RE: HSLDA and the U. S. Military

Recent events and respected publications are bringing to light the unprecedented depth of change the theopolitical agenda has created in our government. Homeschooling is always included in assessments of these actions because it is an intrinsic part of the theopolical agenda. Therefore, as homeschooling families we need to recognize our involvement and the inevitable confusion it raises in the public's mind. We need to prepare ourselves to answer some very difficult questions.

A split in homeschooling along religious lines was orchestrated in the late 1980's with the creation of a dedicated, structured organization designed specifically to advance an exclusionary protestant movement. Since that time the exclusivist organizations have advanced their political agenda in ways that have affected all homeschool families, and, if left unchecked, may eventually bring us all under the umbrella of conservative Protestant political leaders who are setting federal government homeschooling standards.


In 1999, Home School Legal Defense Association announced in their Court Report publication that they were assisting their members who wanted to join the military to negotiate the difficulties they were encountering because they were homeschooled. That’s a good thing. That’s what HSLDA is supposed to do: assist their members with problems they encounter because of their homeschooling. (Military Recruitment of Home Schoolers Increasing, The Home School Court Report, HSLDA July/August 1999, They wrote:

“Home School Legal Defense Association is working with the Recruiting Commands of all four armed services to monitor and expand the opportunities for home schoolers for specific jobs, benefits, and college scholarships. Officers from the Recruiting Commands will address state home school leaders at HSLDA’s annual leaders conference. Our office has heard from a number of parents whose children have now been accepted into the military in spite of being previously rebuffed simply for being home schoolers.”

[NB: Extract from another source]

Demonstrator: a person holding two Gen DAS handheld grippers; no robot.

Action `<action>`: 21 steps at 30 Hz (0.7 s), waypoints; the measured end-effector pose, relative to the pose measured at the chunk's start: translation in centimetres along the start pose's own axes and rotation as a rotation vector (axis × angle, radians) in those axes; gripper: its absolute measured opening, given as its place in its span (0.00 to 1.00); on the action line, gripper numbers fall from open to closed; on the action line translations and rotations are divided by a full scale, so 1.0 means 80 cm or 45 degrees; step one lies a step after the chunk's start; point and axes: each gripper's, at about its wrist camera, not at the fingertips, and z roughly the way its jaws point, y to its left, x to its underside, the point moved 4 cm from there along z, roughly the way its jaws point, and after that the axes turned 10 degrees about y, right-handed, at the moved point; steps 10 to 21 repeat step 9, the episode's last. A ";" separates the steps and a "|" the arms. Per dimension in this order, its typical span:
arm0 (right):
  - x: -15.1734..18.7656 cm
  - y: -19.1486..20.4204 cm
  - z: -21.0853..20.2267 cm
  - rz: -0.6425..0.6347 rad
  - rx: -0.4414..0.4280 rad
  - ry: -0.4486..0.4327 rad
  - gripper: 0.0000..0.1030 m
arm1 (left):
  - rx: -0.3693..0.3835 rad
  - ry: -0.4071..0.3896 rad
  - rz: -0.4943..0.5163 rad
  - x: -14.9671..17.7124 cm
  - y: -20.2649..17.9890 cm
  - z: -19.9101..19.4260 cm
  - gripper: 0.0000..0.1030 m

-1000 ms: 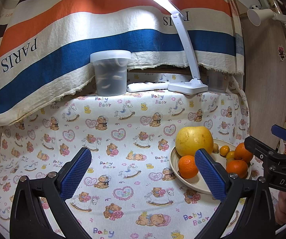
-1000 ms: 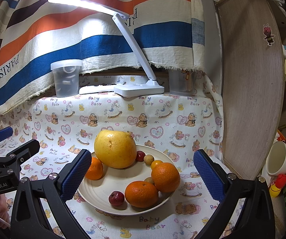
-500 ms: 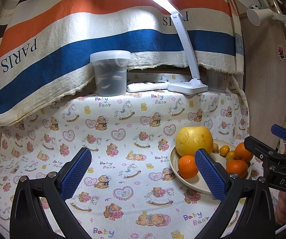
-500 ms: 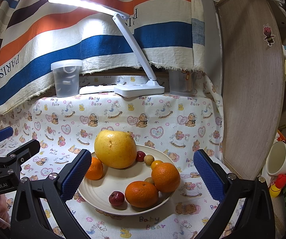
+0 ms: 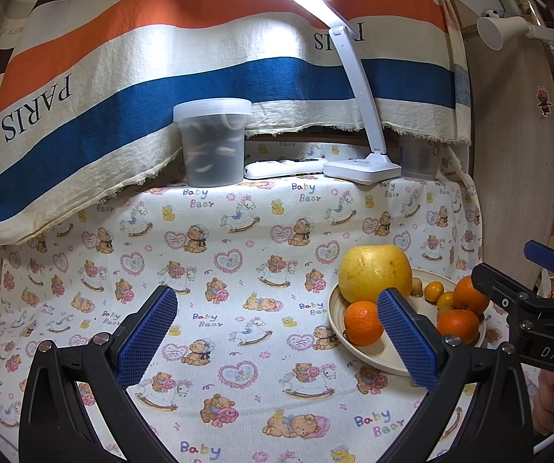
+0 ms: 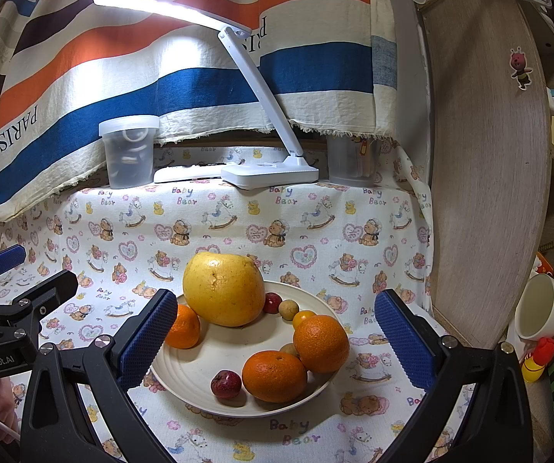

However, it became clear in 2005 that HSLDA was not just helping their members, they were attempting to set government policy for ALL homeschooled students. In 2005, their second attempt to introduce their Home School Non Discrimination Act (HoNDA) included language that would have enabled HSLDA as the certification agency for the U. S. military of homeschool graduates, including language identifying a “home school certificate or diploma”:

(a) Policy on Recruitment and Enlistment
(1) IN GENERAL – The Secretary concerned shall prescribe a policy for the recruitment and enlistment of home schooled students I the Armed Force or Armed Forces under the jurisdiction of such Secretary.
(2) UNIFORMITY ACROSS THE ARMED FORCES – The Secretary of Defense shall ensure that the policies prescribed under paragraph (1) apply, to the extent practicable, uniformity across the Armed Forces.
(b) Elements – The policy under subsection (a) shall included the following:
(1) An identification of a graduate of home schooling for the purposes of recruitment and enlistment in the Armed Forces that is in accordance with the requirements described in subsection (c).
(2) Provision for the treatment of graduates of home schooling with Tier I status with no practical limit with regard to enlistment.
(3) An exemption of graduates of home schooling from the requirement for a secondary school diploma or its recognized equivalent (GED) as a precondition for enlistment in the Armed Forces.
(c) Home School Graduates – In identifying a graduate of home schooling for the purposes of subsection (b), the Secretary concerned shall ensure that the graduate meets each of the follow requirements:
(1) The home school graduate has taken the Armed Forces Qualification Test and scored 50 or above.
(2) The home school graduated has provided the Secretary concerned with –
(A) a signed home school notice of intent that conforms with the State law of the State where the graduate resided when the graduate resided when the graduate was in home school; or
(B) a home school certificate or diploma from –
(i) the parent or guardian of the graduate; or
(ii) a national curriculum provider.
(3) The home school graduate has provided the Secretary concerned with a copy of the graduate’s transcript for all secondary school grades completed. The transcript shall—
(A) Include the enrollment date, graduation date, and type of curriculum; and
(B) Reflect successful completion of the last full academic year of schooling from the home school national curriculum provider, parent, or guardian issuing the home school certificate or diploma or home school notice of intent form.
(4) The home school curriculum used by the home school graduate involved parental instruction and supervision and closely patterned the normal credit hours per subject as used in traditional secondary school.
(5) The home school graduate has provided the Secretary concerned with a third party verification letter of the graduate’s home school status by the Home School Legal Defense Association or a State or county home school association or organization. [emphasis added]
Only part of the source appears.